Late in the evening is the time when I am most creative and when I work on new designs and patterns. This is also the time when I make international calls to my loved ones in Sweden. Before going to bed I will climb the staircase in my condo to get my exercise or take a bicycle ride around Marina Bay Sands.

WHAT HAS BEEN THE HIGHLIGHT OF YOUR MARTHA WHO JOURNEY SO FAR?

(Photo: Mette Hartman)

Definitely, it was being a finalist in an eight month long design competition, Singapore Stories 2020.

I am very happy and proud that I was able to create an innovative fashion capsule during lockdown. It was so much stress and fun competing for the Singapore Fashion Award Trophy. Even though I didn’t win, I am so glad I have helped to drive Singapore fashion to the stage because there are so many great designers out there. I have so many good moments together with the other contestants and the team when we met during castings and filming days. We actually got the rare opportunity to tour the vaults of Asian Civilisations Museum’s Heritage Conservation Centre led by one of the judges, Kennie Ting, Director of ACM, and Jackie Yoong, Curator for Fashion and Textiles & Peranakan Art.

For the competition I was inspired by the rich tapestry and vibrance of the Peranakan culture. I challenged myself and presented a resort collection ‘Peranakan Tea Party in the Garden’ which received wide praise.

READ: Creative Capital: The vegan baker whose chocolate cupcakes inspire rave reviews

WHERE CAN OUR READERS BUY YOUR PRODUCTS?

(Photo: Mette Hartman)

I’m excited to offer Martha Who products at Design Orchard, SocietyA, Takashimaya and Four Seasons Hotel. Monument Lifestyle Duxton and Tiong Bharu are my latest stockists who will showcase my label when things opens up again.

HOW HAS THE PANDEMIC AFFECTED YOUR BUSINESS?

Even though I have tried to adapt and recover from the COVID-19 Pandemic, I still struggle. We were hit hard during the Circuit Breaker because physical stores were my only sales channel. Suddenly I had no sales. The artisans in Indonesia could no longer produce. I had to quickly engage my sewers here in Singapore to use the excess silk fabric into reusable face masks. After the reopening, some retail partners had closed, some only open for appointments.

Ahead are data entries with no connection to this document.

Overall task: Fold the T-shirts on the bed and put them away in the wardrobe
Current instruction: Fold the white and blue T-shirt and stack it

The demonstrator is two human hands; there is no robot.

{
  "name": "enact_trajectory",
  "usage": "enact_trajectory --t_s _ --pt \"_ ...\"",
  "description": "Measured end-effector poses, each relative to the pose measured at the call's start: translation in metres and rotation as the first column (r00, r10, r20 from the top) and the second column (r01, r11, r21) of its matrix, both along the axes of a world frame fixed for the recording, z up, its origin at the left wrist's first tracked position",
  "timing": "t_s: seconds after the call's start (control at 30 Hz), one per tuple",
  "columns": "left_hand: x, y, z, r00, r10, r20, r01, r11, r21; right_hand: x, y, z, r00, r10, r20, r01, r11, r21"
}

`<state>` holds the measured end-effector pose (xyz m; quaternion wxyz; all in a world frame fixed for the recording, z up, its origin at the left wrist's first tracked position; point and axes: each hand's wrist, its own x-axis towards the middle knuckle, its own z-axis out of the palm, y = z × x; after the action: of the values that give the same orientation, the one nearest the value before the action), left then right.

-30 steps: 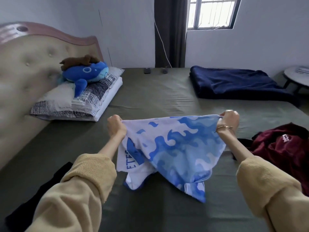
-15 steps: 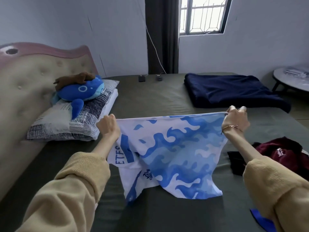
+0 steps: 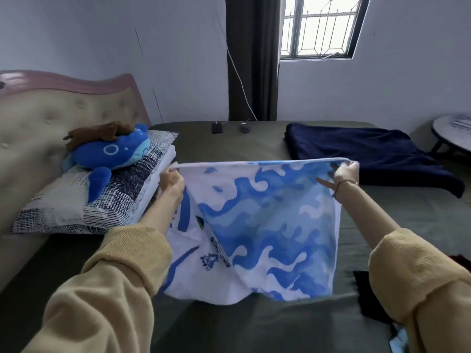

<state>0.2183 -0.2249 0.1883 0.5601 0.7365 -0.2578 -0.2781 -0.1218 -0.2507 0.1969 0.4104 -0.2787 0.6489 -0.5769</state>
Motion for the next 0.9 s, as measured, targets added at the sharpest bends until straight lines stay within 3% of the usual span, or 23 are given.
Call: enact_trajectory --t_s 0.07,0.17,0.4,0.5,0.57,0.7,0.8,0.9 --pt "-0.005 -0.012 0.012 0.985 -0.008 0.170 0.021 0.997 -0.071 -0.004 -0.012 0.018 0.997 -0.019 -0.080 0.012 0.997 -0.082" --pt "-0.013 -0.018 0.034 0.950 -0.016 0.310 0.069 0.985 -0.158 -0.010 -0.019 0.044 0.994 -0.068 -0.091 0.050 0.982 -0.182" --pt "-0.023 0.010 0.016 0.886 -0.012 0.463 0.111 0.976 -0.186 -0.028 -0.001 0.020 0.972 -0.230 -0.047 0.213 0.948 -0.238" --pt "-0.024 0.032 -0.032 0.874 -0.045 0.484 0.066 0.997 -0.027 -0.040 0.021 -0.026 0.952 -0.274 -0.135 0.272 0.962 -0.030" --pt "-0.026 0.051 -0.065 0.862 -0.097 0.498 0.028 0.989 0.144 -0.049 0.034 -0.064 0.961 -0.256 -0.107 0.265 0.961 0.075" --pt "-0.034 0.102 -0.139 0.862 -0.191 0.469 -0.005 0.922 0.386 -0.060 0.071 -0.136 0.953 -0.303 -0.024 0.304 0.944 0.131" --pt "-0.043 0.145 -0.190 0.837 -0.259 0.482 -0.042 0.848 0.528 -0.066 0.115 -0.180 0.927 -0.211 -0.311 0.272 0.947 0.169" --pt "-0.049 0.177 -0.216 0.806 -0.300 0.510 -0.061 0.816 0.575 -0.073 0.145 -0.201 0.856 -0.100 -0.507 0.233 0.950 0.207"
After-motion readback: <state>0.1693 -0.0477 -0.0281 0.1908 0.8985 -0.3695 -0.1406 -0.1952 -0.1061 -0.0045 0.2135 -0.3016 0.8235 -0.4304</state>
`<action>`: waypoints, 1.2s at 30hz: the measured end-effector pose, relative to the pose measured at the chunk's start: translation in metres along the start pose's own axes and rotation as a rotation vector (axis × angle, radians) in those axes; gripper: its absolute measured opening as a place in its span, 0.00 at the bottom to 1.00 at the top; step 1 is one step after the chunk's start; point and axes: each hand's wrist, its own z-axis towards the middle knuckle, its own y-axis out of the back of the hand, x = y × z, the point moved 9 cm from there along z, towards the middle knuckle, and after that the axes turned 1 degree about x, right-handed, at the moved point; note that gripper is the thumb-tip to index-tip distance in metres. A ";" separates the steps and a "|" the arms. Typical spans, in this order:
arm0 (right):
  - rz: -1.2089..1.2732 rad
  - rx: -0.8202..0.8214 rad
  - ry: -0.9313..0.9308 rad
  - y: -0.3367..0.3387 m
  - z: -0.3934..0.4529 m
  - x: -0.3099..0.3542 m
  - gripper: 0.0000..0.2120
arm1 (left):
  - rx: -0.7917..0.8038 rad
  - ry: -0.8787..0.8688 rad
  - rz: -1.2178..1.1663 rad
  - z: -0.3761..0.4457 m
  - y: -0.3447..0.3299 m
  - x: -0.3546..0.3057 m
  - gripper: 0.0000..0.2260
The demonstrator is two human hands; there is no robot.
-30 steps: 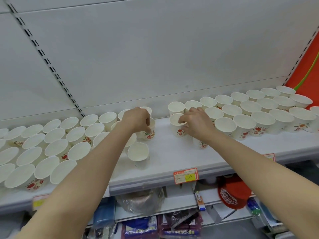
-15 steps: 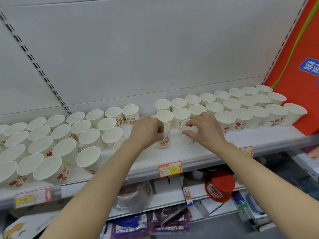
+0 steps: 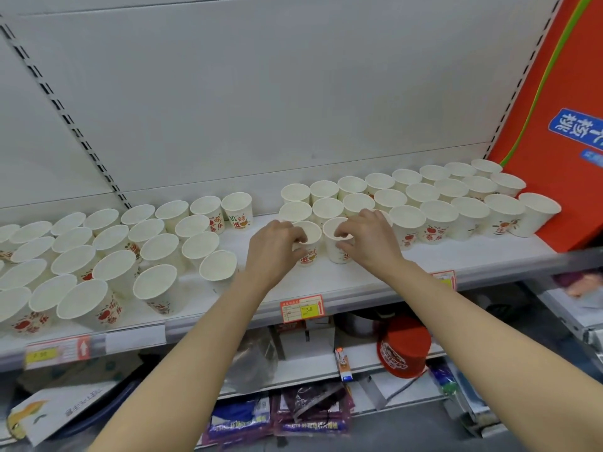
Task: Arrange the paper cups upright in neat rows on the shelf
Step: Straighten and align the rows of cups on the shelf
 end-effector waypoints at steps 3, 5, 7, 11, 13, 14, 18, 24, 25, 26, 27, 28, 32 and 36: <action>0.009 -0.014 0.014 -0.003 -0.002 0.000 0.06 | -0.013 0.017 0.011 -0.001 0.003 0.000 0.06; 0.008 -0.022 0.036 -0.004 -0.002 0.004 0.06 | -0.012 0.023 0.020 -0.001 0.004 -0.002 0.05; 0.014 -0.029 0.052 -0.005 -0.001 0.007 0.07 | -0.005 0.034 0.018 -0.003 0.006 -0.002 0.06; 0.034 -0.076 0.093 0.001 -0.003 0.011 0.09 | -0.024 0.064 -0.008 -0.014 0.017 0.001 0.10; 0.034 -0.110 0.118 0.007 -0.003 0.014 0.10 | -0.048 0.102 0.005 -0.022 0.026 0.009 0.10; 0.038 -0.131 0.130 0.009 -0.004 0.016 0.09 | -0.066 0.139 0.013 -0.028 0.031 0.016 0.10; 0.079 -0.215 0.180 0.015 -0.009 0.026 0.07 | -0.201 0.347 0.028 -0.068 0.056 0.060 0.06; 0.136 -0.178 0.246 0.002 -0.016 0.056 0.05 | -0.107 0.443 0.000 -0.105 0.058 0.097 0.11; 0.148 -0.162 0.254 -0.001 -0.014 0.063 0.05 | -0.075 0.436 0.004 -0.103 0.057 0.099 0.10; 0.165 -0.145 0.263 -0.004 -0.012 0.071 0.05 | -0.042 0.426 0.020 -0.099 0.055 0.100 0.08; 0.183 -0.129 0.273 -0.007 -0.009 0.079 0.06 | -0.013 0.412 0.044 -0.096 0.054 0.100 0.07; 0.202 -0.116 0.280 -0.009 -0.005 0.087 0.06 | 0.008 0.390 0.065 -0.092 0.053 0.100 0.07; 0.263 -0.026 0.277 -0.018 0.008 0.113 0.14 | 0.053 0.231 0.010 -0.080 0.052 0.098 0.06; 0.294 0.084 0.285 -0.028 0.023 0.130 0.20 | 0.116 -0.008 -0.175 -0.063 0.055 0.102 0.05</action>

Before the pandemic, my customers were mostly tourists and expats, so now I am working hard to create local brand awareness. Even that is difficult. Collaborations, pop-ups, photoshoots – regrettably all have had to be postponed. I understand these measures are very necessary but it is still very difficult to cope.

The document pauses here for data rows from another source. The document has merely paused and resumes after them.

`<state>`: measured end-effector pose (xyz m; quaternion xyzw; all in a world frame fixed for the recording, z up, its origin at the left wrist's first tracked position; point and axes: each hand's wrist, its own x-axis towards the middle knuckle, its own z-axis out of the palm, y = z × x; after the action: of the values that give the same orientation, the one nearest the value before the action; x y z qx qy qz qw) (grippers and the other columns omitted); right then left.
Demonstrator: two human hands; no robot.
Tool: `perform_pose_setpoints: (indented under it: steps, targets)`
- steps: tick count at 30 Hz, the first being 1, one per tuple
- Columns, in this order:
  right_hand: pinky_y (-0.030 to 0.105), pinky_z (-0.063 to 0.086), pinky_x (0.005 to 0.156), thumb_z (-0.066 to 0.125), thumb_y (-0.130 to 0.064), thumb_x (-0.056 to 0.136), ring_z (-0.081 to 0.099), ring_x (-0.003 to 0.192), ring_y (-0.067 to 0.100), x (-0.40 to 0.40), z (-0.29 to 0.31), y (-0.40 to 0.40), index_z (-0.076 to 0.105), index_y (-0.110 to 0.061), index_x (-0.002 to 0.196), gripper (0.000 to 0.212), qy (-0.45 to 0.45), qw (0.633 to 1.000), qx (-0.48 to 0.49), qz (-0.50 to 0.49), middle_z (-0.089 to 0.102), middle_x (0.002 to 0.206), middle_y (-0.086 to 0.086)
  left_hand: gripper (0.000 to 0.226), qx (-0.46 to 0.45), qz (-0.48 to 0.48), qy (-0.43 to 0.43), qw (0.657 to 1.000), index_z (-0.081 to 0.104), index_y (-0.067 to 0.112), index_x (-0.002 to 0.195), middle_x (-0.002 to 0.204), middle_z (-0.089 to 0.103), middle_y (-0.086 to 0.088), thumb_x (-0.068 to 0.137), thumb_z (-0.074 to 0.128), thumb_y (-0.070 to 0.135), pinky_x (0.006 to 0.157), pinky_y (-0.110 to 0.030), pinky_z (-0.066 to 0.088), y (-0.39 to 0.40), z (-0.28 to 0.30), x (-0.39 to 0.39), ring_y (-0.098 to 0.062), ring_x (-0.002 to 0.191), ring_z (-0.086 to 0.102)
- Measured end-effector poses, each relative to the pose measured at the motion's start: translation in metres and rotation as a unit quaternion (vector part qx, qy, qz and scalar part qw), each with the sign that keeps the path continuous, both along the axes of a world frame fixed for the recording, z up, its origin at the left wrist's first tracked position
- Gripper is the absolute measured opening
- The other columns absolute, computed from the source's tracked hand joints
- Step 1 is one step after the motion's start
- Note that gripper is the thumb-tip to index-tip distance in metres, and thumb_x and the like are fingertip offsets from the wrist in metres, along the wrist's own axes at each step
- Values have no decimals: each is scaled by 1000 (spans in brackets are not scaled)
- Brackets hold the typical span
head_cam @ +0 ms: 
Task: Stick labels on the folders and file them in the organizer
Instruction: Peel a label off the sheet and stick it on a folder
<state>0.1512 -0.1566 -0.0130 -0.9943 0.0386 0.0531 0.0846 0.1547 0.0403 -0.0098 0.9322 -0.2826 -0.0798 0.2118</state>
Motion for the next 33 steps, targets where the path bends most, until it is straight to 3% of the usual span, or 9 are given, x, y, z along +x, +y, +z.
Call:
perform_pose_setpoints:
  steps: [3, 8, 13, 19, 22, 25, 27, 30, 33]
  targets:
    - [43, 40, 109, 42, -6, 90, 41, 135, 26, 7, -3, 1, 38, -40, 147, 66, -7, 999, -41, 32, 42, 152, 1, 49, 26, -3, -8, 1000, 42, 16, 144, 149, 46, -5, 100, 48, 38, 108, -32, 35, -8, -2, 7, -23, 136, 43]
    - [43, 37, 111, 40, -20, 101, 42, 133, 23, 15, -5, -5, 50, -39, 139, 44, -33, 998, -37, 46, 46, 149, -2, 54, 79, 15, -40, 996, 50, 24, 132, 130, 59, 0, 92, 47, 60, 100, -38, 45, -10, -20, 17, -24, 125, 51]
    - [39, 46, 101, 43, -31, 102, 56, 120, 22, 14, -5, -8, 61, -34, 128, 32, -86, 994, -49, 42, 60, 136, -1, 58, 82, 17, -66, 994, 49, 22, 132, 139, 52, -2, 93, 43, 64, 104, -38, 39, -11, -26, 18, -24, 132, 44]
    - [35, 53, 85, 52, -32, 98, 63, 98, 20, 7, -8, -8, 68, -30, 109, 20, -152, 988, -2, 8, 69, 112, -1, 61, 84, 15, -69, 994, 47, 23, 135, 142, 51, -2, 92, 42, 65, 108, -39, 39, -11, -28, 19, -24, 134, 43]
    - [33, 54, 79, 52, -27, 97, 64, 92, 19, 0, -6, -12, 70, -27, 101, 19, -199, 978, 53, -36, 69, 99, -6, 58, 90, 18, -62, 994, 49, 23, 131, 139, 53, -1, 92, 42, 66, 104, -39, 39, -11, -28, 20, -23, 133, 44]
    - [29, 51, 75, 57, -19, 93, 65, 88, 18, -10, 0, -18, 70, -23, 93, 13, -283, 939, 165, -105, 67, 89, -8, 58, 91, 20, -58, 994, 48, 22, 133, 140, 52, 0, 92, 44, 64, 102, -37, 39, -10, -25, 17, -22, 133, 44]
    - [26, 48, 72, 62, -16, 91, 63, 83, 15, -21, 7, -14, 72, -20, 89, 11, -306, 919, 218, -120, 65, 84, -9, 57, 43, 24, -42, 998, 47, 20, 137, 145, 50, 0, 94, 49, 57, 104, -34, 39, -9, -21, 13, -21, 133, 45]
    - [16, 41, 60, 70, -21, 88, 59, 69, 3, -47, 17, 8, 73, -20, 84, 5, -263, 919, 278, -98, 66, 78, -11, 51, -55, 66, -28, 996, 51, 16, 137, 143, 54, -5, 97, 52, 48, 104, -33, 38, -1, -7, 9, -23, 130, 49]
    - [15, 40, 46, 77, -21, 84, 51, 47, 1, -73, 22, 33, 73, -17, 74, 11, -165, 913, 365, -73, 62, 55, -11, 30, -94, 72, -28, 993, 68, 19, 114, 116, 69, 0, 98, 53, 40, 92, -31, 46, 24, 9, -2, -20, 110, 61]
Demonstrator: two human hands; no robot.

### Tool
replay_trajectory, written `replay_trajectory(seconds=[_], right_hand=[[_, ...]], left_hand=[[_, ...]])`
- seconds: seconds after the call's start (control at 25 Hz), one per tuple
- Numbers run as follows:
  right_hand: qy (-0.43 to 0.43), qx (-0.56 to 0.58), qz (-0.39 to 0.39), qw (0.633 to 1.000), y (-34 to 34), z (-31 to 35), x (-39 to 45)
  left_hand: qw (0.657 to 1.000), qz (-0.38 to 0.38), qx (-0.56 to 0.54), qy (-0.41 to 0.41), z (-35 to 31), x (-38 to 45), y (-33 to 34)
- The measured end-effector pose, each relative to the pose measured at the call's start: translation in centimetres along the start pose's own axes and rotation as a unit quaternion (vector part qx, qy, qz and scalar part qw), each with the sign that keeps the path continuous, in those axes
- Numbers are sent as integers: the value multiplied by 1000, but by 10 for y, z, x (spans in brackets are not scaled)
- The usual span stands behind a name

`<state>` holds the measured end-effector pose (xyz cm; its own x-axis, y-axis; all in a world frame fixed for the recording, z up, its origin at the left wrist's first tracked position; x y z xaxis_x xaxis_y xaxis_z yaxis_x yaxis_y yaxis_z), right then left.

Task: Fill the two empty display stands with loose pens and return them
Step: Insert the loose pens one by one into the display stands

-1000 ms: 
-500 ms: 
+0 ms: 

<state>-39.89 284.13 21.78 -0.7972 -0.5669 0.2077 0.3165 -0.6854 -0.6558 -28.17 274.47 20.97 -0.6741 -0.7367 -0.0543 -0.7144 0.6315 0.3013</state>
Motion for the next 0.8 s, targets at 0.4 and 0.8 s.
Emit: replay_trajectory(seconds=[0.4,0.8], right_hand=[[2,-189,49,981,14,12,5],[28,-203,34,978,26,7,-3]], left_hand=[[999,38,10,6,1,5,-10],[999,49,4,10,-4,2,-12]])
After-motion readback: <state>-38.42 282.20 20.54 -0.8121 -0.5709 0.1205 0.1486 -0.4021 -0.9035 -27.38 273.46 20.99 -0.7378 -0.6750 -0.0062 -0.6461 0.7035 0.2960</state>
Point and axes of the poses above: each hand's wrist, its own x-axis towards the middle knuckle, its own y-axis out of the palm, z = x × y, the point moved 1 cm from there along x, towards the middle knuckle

I am so thankful for all the support Taff, STB, and Design Orchard has given me during this uncertain time we are going through.

READ: Creative Capital: This Singaporean multi-disciplinary artist take visual arts to the next level

ANYTHING EXCITING PLANNED FOR 2021?

(Photo: Mette Hartman)

Yes, some very exciting things. From June 25 to Oct 31, I will display one of my works as a part of a special exhibition at Asian Civilization Museum (ACM). #SGFASHIONNOW is an exhibition exploring designs and concepts reflective of Singapore fashion and Asian heritage today. It is such an honour to be exhibited in a museum.

There will also be a Resort Pop Up at Design Orchard, from Jun 18 to Jul 22. There, I will showcase a set of black and white abstract batiks through which I aim to pay homage to Martha Who’s own development throughout the years.